[Task instructions] For every line in the listing below that contains the word "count", add one to the tally. State the final number and nothing else.

[Provided records]
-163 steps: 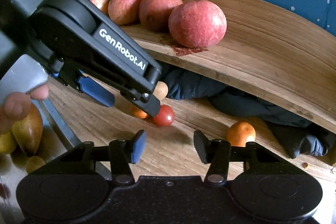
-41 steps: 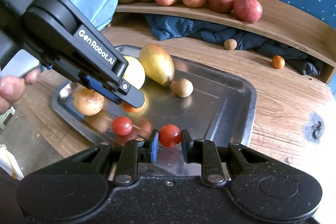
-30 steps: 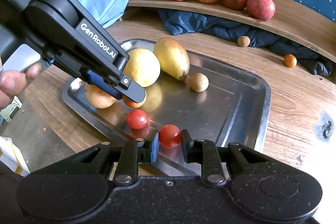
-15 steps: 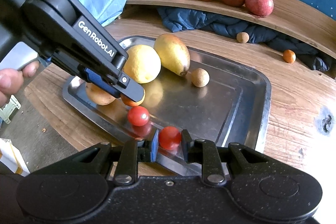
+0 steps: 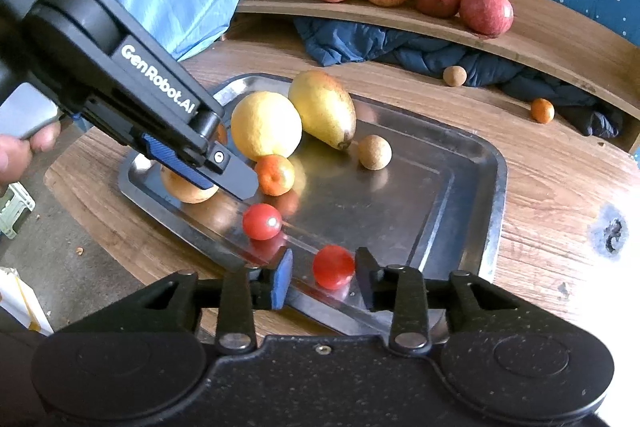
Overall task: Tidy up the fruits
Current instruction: 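Lower both tomatoes onto the tray and open both tools, then lift both open tools away from the tray toward the remaining fruits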
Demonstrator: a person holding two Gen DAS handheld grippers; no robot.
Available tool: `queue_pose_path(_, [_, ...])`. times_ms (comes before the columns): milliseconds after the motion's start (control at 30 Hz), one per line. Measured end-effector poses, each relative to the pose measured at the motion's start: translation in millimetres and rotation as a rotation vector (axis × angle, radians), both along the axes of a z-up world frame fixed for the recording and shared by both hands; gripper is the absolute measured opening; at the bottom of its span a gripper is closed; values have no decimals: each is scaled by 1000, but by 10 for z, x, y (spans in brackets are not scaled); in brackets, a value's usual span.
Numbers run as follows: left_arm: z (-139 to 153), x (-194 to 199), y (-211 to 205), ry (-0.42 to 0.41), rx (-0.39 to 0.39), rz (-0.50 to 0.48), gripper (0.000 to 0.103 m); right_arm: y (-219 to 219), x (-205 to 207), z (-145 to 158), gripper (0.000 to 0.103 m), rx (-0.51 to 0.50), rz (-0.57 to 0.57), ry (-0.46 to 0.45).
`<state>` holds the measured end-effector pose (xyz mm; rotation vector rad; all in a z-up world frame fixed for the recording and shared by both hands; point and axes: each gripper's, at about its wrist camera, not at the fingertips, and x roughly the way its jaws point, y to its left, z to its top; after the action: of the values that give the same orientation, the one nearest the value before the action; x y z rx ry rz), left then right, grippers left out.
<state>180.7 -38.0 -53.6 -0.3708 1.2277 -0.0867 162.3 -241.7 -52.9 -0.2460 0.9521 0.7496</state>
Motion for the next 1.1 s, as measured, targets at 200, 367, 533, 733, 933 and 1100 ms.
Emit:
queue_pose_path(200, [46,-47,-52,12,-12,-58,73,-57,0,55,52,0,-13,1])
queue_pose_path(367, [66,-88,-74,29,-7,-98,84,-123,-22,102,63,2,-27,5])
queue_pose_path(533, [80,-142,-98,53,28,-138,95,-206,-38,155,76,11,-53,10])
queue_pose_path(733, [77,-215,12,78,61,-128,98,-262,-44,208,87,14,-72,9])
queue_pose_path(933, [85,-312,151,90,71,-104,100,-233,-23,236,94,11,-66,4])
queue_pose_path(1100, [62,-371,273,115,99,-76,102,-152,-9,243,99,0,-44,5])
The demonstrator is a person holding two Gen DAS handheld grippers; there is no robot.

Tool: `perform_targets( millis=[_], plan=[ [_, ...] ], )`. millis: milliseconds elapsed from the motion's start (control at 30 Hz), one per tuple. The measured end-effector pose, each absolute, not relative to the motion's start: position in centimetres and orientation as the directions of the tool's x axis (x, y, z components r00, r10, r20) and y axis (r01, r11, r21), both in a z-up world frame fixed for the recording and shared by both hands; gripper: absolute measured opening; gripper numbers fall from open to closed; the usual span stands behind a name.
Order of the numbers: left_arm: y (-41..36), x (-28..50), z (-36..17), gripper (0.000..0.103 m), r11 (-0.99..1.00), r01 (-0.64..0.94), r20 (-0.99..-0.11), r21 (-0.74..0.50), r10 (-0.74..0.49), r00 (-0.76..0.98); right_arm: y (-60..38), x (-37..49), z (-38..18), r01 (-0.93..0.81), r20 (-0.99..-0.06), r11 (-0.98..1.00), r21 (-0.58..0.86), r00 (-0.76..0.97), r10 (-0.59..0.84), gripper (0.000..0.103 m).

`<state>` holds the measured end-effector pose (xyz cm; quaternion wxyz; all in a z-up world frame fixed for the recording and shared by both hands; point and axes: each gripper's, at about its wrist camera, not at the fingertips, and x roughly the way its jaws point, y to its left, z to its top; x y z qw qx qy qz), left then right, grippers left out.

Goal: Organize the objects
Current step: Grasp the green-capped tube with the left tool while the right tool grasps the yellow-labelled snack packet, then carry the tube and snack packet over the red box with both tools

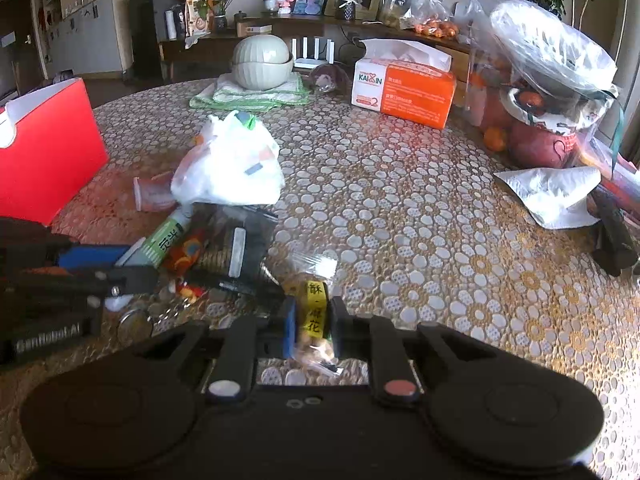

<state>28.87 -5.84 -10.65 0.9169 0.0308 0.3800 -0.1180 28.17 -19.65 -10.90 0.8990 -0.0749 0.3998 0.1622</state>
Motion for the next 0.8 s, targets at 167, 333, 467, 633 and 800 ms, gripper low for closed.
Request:
perform_targets(
  millis=[167,333,467,633,800],
  plan=[
    [-5.0,28.1,-10.0,0.019,0.974,0.215,-0.699,-0.067,-0.2,0.686,-20.3,26.4,-10.3,-0.335,-0.75,0.941,0.059,0.606,0.263,0.017],
    [-4.6,26.3,-9.7,0.018,0.976,0.189,-0.705,-0.108,-0.21,0.678,-20.5,23.9,-9.7,-0.333,-0.761,0.936,0.112,0.578,0.296,0.017],
    [-4.2,24.3,-9.5,0.019,0.975,0.169,-0.706,-0.143,-0.22,0.673,-20.5,21.8,-9.1,-0.327,-0.761,0.934,0.142,0.567,0.315,0.017],
    [-3.1,21.7,-8.8,0.018,0.972,0.14,-0.696,-0.188,-0.233,0.68,-20.0,19.4,-8.0,-0.339,-0.76,0.926,0.166,0.554,0.339,0.017],
    [-1.8,19.4,-8.4,0.018,0.965,0.107,-0.689,-0.24,-0.247,0.681,-19.1,17.4,-6.8,-0.364,-0.755,0.917,0.164,0.551,0.354,0.017]
  ],
)
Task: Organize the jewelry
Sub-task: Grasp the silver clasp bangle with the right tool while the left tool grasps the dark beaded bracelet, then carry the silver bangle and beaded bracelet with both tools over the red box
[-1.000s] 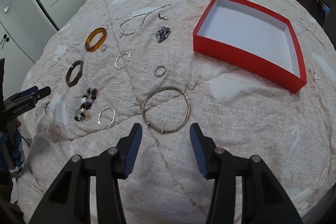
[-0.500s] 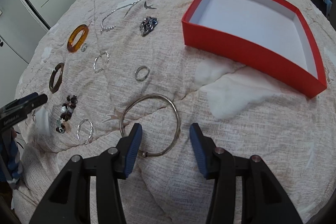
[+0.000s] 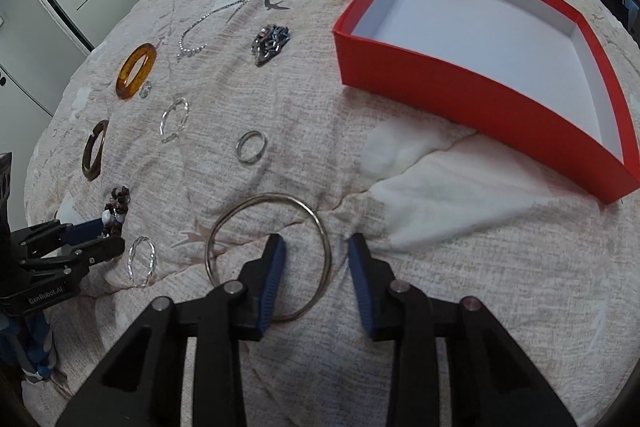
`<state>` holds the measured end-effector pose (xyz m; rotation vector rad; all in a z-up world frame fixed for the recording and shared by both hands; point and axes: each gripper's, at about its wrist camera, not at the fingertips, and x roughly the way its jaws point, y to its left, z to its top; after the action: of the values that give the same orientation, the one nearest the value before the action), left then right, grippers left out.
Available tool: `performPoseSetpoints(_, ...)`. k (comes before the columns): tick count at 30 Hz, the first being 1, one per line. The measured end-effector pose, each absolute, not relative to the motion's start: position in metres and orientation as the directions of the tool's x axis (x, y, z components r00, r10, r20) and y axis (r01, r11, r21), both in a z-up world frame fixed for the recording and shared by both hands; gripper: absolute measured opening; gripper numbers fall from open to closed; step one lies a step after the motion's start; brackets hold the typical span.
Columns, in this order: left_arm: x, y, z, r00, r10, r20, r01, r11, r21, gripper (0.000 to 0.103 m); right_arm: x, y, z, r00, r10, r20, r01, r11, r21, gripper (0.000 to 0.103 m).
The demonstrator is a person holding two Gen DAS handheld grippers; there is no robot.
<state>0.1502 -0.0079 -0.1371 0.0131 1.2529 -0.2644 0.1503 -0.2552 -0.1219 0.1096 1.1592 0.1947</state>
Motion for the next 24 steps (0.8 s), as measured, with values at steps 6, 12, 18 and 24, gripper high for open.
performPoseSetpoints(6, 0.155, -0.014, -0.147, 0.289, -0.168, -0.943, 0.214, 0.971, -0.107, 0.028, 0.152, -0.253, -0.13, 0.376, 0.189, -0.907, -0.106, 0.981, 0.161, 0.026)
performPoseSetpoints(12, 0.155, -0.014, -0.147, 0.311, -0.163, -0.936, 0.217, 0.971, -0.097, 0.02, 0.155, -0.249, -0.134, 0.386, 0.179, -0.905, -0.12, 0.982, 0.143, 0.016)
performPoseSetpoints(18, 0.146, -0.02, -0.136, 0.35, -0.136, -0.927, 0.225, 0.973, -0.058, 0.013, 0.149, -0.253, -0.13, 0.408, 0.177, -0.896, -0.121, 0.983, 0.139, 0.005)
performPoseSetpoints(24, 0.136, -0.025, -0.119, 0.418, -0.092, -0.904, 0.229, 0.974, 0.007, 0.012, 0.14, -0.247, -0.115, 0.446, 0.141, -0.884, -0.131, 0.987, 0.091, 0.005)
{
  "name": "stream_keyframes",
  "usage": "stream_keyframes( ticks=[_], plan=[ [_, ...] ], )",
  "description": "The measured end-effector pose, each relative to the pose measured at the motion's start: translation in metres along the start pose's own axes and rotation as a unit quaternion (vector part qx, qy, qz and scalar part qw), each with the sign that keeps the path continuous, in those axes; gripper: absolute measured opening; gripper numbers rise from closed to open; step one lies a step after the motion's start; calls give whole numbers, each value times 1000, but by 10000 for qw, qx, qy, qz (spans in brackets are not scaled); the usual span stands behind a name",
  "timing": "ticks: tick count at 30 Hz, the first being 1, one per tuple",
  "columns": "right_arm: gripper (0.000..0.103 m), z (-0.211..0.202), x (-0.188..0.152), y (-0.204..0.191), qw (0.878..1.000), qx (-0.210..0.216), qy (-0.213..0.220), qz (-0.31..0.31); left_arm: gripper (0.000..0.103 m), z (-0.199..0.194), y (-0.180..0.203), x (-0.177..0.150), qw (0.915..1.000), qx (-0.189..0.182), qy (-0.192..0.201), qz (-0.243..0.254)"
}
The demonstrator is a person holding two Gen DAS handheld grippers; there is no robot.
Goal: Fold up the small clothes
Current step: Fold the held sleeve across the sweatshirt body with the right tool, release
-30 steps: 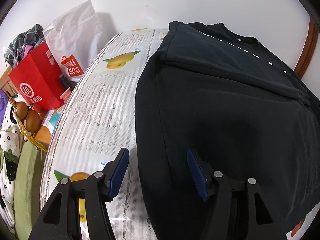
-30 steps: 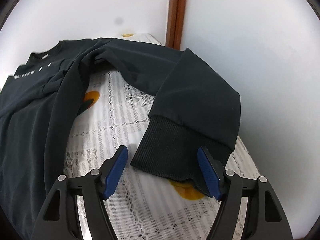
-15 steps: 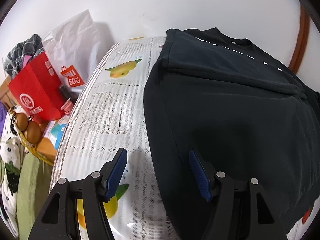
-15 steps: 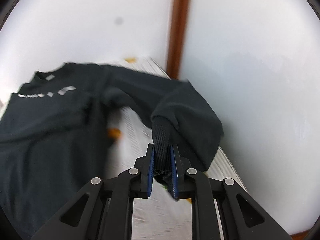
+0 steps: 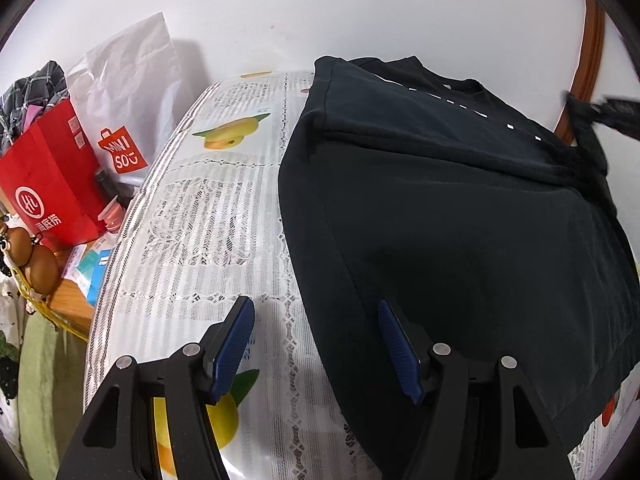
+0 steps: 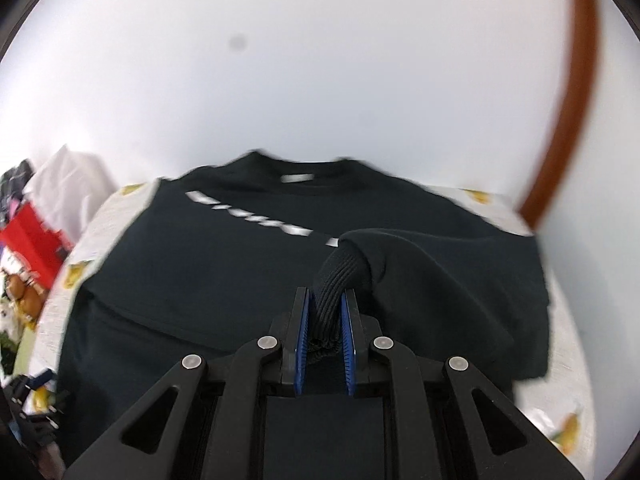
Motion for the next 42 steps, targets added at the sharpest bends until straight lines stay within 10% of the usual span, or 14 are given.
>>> stream_keyframes(
  ticks=[10, 21, 42],
  plan=[
    [15, 60, 37, -127, 9945, 935, -164, -439, 65, -2, -13, 2, 9997, -253, -60, -37],
    [22, 91, 48, -171, 9863, 1477, -187, -704, 67, -1, -11, 9, 9999, -141, 2, 6],
    [36, 27, -39, 100, 9991, -382, -189, -14, 66, -21, 45, 95, 9986, 153, 496, 116]
  ],
)
Point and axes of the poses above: each gripper's, at about its wrist camera, not at the fingertips, and z roughly the way its jaws point, y to its right, x to its top, the point moved 2 cm from there along z, roughly the way its jaws point, and after that the axes turned 1 degree about -y, right-handed, at the moved point
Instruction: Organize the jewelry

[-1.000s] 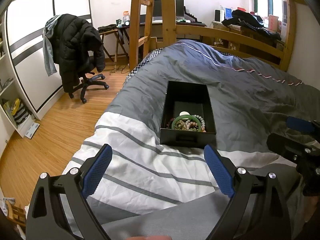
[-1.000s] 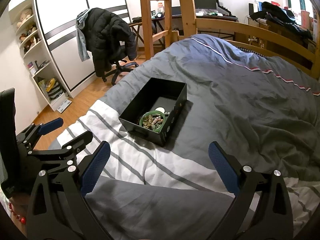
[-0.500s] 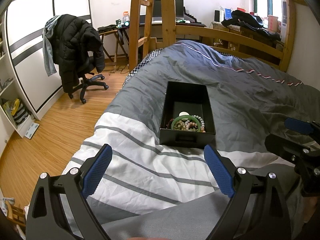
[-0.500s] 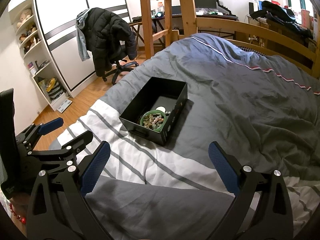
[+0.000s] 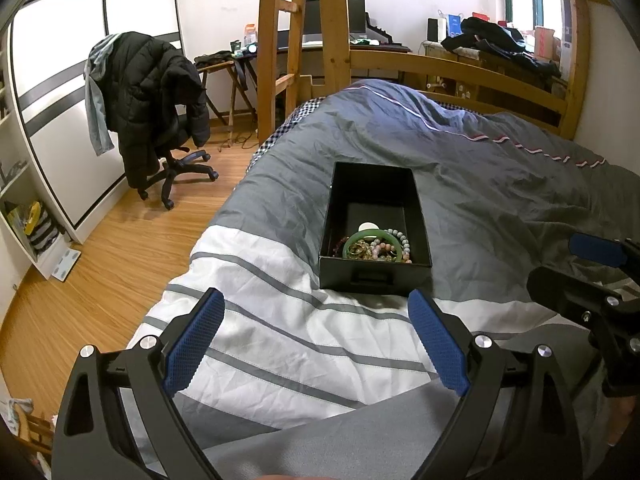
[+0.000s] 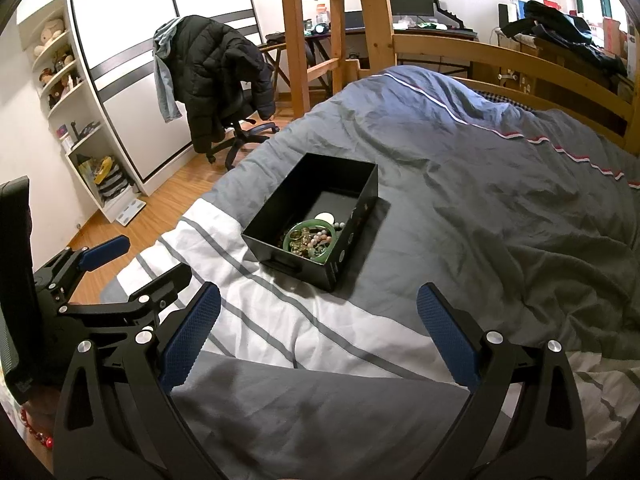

[Task output] 2